Records contained in a dataset:
──────────────────────────────
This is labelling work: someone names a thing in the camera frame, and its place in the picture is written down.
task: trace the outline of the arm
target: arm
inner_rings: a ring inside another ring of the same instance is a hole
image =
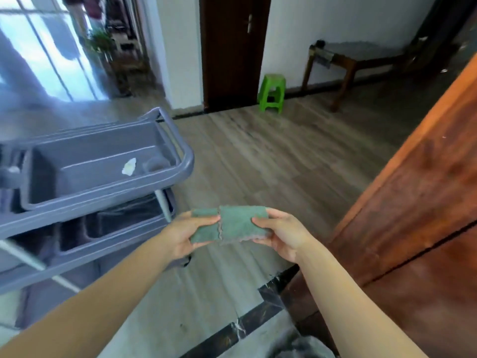
[[[4,345],[0,356],[97,357],[164,268],[206,244],[190,243],[197,228],[219,218],[180,215],[106,275]]]
[[[333,255],[294,216],[268,209],[253,222],[275,233],[255,240],[296,262],[343,358],[427,357],[368,298]]]

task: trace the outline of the plastic stool
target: plastic stool
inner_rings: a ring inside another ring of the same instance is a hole
[[[286,81],[281,74],[265,74],[260,93],[257,97],[257,102],[260,104],[260,110],[265,112],[268,107],[278,108],[278,113],[281,113],[283,108],[283,100],[285,99]],[[275,102],[268,102],[268,97],[273,97]]]

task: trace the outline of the green cloth
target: green cloth
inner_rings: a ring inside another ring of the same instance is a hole
[[[269,234],[252,222],[252,217],[268,218],[264,206],[220,206],[223,243],[263,238]]]
[[[192,217],[202,217],[202,216],[217,216],[218,209],[199,209],[192,211]],[[218,223],[213,225],[201,226],[190,238],[190,242],[207,242],[219,240],[218,235]]]
[[[220,206],[218,209],[193,210],[192,216],[215,216],[218,213],[220,221],[213,225],[199,227],[190,238],[192,243],[215,240],[230,243],[264,238],[270,234],[268,229],[260,228],[251,221],[252,217],[268,217],[264,206]]]

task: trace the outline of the wooden door
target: wooden door
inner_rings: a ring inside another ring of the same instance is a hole
[[[364,292],[429,357],[477,357],[477,227]]]
[[[199,2],[204,106],[256,103],[271,0]]]
[[[334,232],[331,252],[361,286],[477,220],[477,57]]]

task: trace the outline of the gray utility cart
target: gray utility cart
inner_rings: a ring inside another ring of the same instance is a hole
[[[176,214],[170,187],[193,168],[192,149],[161,108],[131,123],[1,144],[0,294],[27,287],[17,327],[158,234]]]

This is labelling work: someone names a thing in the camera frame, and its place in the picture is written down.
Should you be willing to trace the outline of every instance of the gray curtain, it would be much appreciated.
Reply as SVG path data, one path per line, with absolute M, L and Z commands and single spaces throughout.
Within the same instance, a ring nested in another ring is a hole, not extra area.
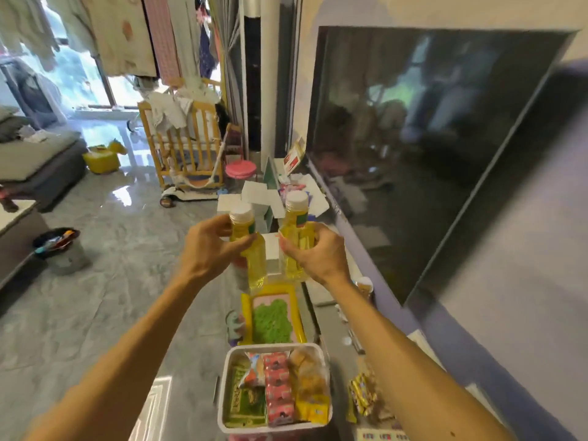
M 235 70 L 231 50 L 239 42 L 239 0 L 209 0 L 212 21 L 219 29 L 220 46 L 223 50 L 224 85 L 226 87 L 227 108 L 231 121 L 243 128 L 243 110 L 239 94 L 239 79 Z

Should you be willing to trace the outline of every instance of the television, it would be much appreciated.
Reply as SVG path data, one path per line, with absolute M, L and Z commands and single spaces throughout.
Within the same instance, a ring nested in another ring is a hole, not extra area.
M 573 35 L 319 28 L 307 152 L 400 303 Z

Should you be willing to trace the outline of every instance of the wheel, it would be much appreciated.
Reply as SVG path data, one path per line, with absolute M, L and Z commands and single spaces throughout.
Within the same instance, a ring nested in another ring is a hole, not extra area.
M 159 200 L 159 205 L 161 207 L 165 207 L 166 209 L 171 209 L 172 207 L 175 207 L 176 204 L 171 196 L 164 196 Z

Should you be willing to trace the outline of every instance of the gray marble tile floor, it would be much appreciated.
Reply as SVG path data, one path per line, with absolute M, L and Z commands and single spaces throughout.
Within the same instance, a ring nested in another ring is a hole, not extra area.
M 216 214 L 216 202 L 159 205 L 159 184 L 142 130 L 125 123 L 74 121 L 88 145 L 116 138 L 129 149 L 120 171 L 88 173 L 44 214 L 72 226 L 92 265 L 58 277 L 27 266 L 0 291 L 0 440 L 20 439 L 35 416 L 59 400 L 164 289 L 190 226 Z M 239 308 L 229 272 L 190 307 L 160 369 L 172 375 L 164 440 L 218 435 L 215 379 L 229 349 L 224 316 Z

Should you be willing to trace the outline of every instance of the crib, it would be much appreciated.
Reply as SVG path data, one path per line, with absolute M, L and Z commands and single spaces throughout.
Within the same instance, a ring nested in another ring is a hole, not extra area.
M 206 184 L 210 175 L 213 174 L 221 146 L 215 106 L 194 101 L 187 118 L 187 126 L 183 129 L 172 128 L 164 136 L 155 129 L 151 129 L 149 125 L 151 122 L 148 120 L 148 115 L 151 114 L 149 102 L 140 102 L 138 108 L 162 190 L 166 186 L 164 176 L 171 175 L 168 160 L 173 162 L 175 172 L 190 177 L 192 185 Z M 215 182 L 208 187 L 218 188 L 224 184 L 222 163 L 218 165 L 215 177 Z

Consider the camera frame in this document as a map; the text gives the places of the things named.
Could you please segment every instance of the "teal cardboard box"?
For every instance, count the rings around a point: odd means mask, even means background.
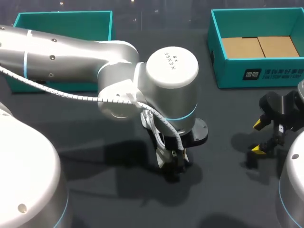
[[[304,79],[304,10],[213,9],[208,47],[219,88],[297,86]]]
[[[112,11],[20,13],[14,26],[95,41],[112,40],[115,35]],[[38,89],[13,78],[6,77],[6,79],[14,93],[39,92]],[[97,91],[97,85],[93,83],[44,82],[44,84],[60,91]]]

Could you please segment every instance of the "white cable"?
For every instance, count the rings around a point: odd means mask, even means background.
[[[161,137],[159,135],[159,132],[158,132],[158,130],[157,130],[155,124],[154,124],[152,113],[147,111],[147,113],[143,112],[143,115],[144,115],[144,118],[146,119],[146,122],[147,122],[148,126],[150,127],[150,129],[152,130],[152,132],[155,136],[155,139],[156,139],[156,142],[157,142],[157,145],[159,146],[159,148],[162,149],[163,151],[167,150],[166,146],[162,142]]]
[[[35,87],[37,89],[40,89],[42,91],[48,92],[50,94],[54,94],[57,96],[61,96],[61,97],[65,97],[68,99],[74,99],[74,100],[81,100],[81,101],[93,101],[93,102],[103,102],[103,103],[119,103],[119,104],[129,104],[129,105],[133,105],[133,103],[129,100],[123,100],[122,98],[118,97],[116,99],[108,99],[108,98],[99,98],[99,97],[92,97],[92,96],[81,96],[81,95],[73,95],[73,94],[68,94],[68,93],[64,93],[62,91],[59,90],[55,90],[52,88],[49,88],[45,85],[41,85],[37,82],[33,82],[31,80],[28,80],[22,76],[19,76],[11,71],[9,71],[8,69],[5,69],[3,67],[0,66],[0,72],[4,73],[7,76],[10,76],[18,81],[21,81],[27,85],[30,85],[32,87]],[[184,147],[182,145],[182,141],[181,141],[181,137],[179,135],[179,133],[175,130],[175,128],[159,113],[157,112],[155,109],[153,109],[152,107],[141,103],[141,102],[137,102],[137,104],[143,108],[146,109],[148,111],[150,111],[154,116],[156,116],[156,118],[158,118],[160,121],[162,121],[167,127],[168,129],[172,132],[172,134],[174,135],[174,137],[177,140],[177,147],[179,150],[183,151]]]

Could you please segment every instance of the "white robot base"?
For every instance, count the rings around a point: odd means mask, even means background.
[[[66,180],[54,146],[1,103],[0,124],[0,228],[71,227]]]
[[[293,142],[281,174],[276,214],[282,228],[304,228],[304,132]]]

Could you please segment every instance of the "brown cardboard box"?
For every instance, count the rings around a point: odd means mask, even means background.
[[[223,38],[228,58],[299,57],[290,37]]]
[[[264,54],[257,38],[223,38],[228,58],[263,58]]]
[[[299,57],[290,37],[258,37],[265,57]]]

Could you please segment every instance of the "dark tabletop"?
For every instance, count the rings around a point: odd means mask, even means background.
[[[96,104],[48,94],[11,95],[0,77],[0,101],[18,119],[41,131],[65,157],[73,227],[278,227],[274,202],[284,156],[259,160],[257,170],[244,168],[243,162],[247,147],[272,133],[271,128],[252,129],[261,114],[260,97],[267,91],[285,94],[291,88],[218,89],[206,33],[211,8],[300,6],[303,2],[165,0],[164,6],[155,0],[145,8],[147,1],[135,1],[142,4],[126,8],[126,1],[111,0],[117,5],[113,8],[105,0],[66,0],[63,6],[55,0],[0,0],[0,24],[13,23],[21,11],[114,9],[116,38],[132,43],[142,61],[166,46],[184,47],[199,61],[196,113],[208,124],[209,139],[188,149],[194,165],[175,184],[148,171],[155,149],[139,117],[113,122],[102,116]],[[279,151],[286,152],[296,135],[290,133]]]

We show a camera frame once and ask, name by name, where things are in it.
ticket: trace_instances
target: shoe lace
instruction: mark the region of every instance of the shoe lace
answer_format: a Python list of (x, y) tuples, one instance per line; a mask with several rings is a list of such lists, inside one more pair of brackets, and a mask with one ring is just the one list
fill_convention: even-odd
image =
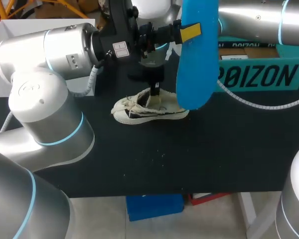
[(115, 106), (112, 110), (111, 113), (114, 114), (115, 112), (118, 111), (123, 111), (123, 110), (132, 110), (133, 112), (140, 113), (142, 110), (140, 109), (140, 105), (137, 104), (136, 102), (131, 100), (131, 97), (126, 97), (124, 100), (122, 100), (121, 104), (119, 106)]

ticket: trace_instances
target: black table
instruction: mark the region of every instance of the black table
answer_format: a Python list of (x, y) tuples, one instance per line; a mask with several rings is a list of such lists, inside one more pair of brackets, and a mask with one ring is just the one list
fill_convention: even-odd
[[(175, 90), (177, 64), (173, 55), (163, 89)], [(299, 150), (299, 106), (264, 111), (214, 93), (185, 119), (123, 125), (110, 114), (112, 106), (147, 87), (126, 75), (113, 68), (98, 79), (96, 97), (77, 99), (95, 132), (91, 153), (37, 175), (69, 197), (282, 190)], [(239, 95), (281, 105), (299, 99), (299, 90)], [(7, 114), (7, 99), (0, 98), (0, 127)], [(14, 120), (9, 129), (16, 127)]]

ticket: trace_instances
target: tiled floor
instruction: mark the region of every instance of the tiled floor
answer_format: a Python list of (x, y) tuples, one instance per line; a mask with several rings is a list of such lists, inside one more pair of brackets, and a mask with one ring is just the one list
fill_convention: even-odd
[[(253, 193), (259, 212), (270, 193)], [(76, 213), (73, 239), (245, 239), (236, 195), (197, 206), (180, 214), (130, 222), (125, 197), (71, 199)], [(271, 227), (262, 239), (278, 239)]]

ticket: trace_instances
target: sneaker
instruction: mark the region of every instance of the sneaker
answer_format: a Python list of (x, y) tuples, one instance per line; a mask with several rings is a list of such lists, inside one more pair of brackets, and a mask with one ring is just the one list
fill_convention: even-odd
[(189, 111), (179, 107), (175, 93), (161, 89), (159, 96), (151, 96), (150, 88), (147, 88), (117, 101), (111, 113), (120, 123), (140, 124), (151, 120), (179, 120)]

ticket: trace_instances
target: shoe sole
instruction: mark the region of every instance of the shoe sole
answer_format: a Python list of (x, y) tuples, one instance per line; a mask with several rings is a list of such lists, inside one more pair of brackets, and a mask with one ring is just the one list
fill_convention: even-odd
[(189, 111), (184, 111), (182, 113), (163, 115), (163, 116), (153, 116), (153, 117), (146, 117), (146, 118), (139, 118), (139, 119), (122, 119), (122, 118), (115, 117), (115, 114), (113, 116), (115, 120), (120, 123), (132, 125), (132, 124), (141, 124), (152, 120), (180, 120), (185, 118), (188, 115), (188, 113)]

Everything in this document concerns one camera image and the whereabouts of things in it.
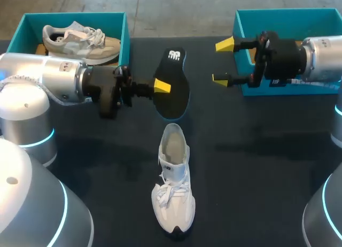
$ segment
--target insole
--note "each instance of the insole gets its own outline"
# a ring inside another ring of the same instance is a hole
[[[190,88],[183,72],[186,52],[183,48],[165,50],[154,78],[171,85],[171,92],[155,93],[153,103],[158,113],[165,119],[179,119],[188,106]]]
[[[64,38],[64,33],[52,33],[50,35],[50,39],[55,42],[57,42],[57,39],[60,39],[59,37]]]
[[[163,150],[166,161],[175,165],[182,164],[185,154],[184,146],[183,137],[179,133],[170,133],[166,141],[166,147]]]

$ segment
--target table surface
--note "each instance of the table surface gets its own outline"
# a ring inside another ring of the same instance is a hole
[[[153,213],[167,122],[152,102],[135,97],[116,120],[99,119],[93,104],[52,104],[52,172],[89,208],[94,247],[305,246],[305,205],[342,157],[329,134],[337,96],[244,97],[239,88],[221,87],[211,74],[236,70],[231,55],[215,53],[222,39],[131,39],[136,79],[152,77],[165,48],[187,51],[191,98],[178,124],[190,146],[196,215],[181,242],[164,234]]]

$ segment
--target shoe tongue
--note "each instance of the shoe tongue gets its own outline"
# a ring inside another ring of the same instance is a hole
[[[162,168],[162,173],[164,175],[165,180],[171,181],[171,185],[174,183],[178,183],[184,176],[185,173],[185,165],[177,164],[174,165],[172,163],[168,163],[165,161],[165,155],[162,154],[159,157],[159,162]]]
[[[74,30],[74,29],[67,29],[64,33],[64,39],[66,39],[69,34],[75,35],[80,38],[88,37],[88,35],[85,32],[79,32],[78,30]]]

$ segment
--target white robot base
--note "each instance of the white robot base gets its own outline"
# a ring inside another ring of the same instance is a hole
[[[0,139],[0,246],[91,247],[88,208],[22,148]]]

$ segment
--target white sneaker
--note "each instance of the white sneaker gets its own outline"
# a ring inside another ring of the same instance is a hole
[[[168,233],[185,233],[195,217],[189,171],[190,148],[179,125],[166,126],[159,146],[162,186],[152,190],[152,205],[161,227]]]
[[[49,56],[82,59],[88,65],[106,63],[120,53],[120,40],[106,37],[100,29],[74,21],[67,28],[43,28],[43,43]]]

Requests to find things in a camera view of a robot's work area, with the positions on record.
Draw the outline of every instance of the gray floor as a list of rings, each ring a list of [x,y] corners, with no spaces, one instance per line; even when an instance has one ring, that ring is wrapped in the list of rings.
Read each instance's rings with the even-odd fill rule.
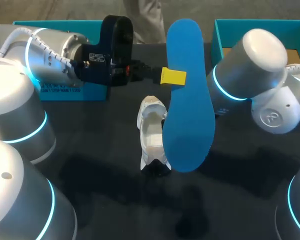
──────────────────────────────
WHAT YOU HAVE TO DO - Check every line of the data above for the string "task", and copy those that have it.

OUTPUT BELOW -
task: trace the outline of the arm
task: trace the outline of the plastic stool
task: trace the outline of the green cloth
task: trace the outline of the wooden door
task: trace the outline of the gray utility cart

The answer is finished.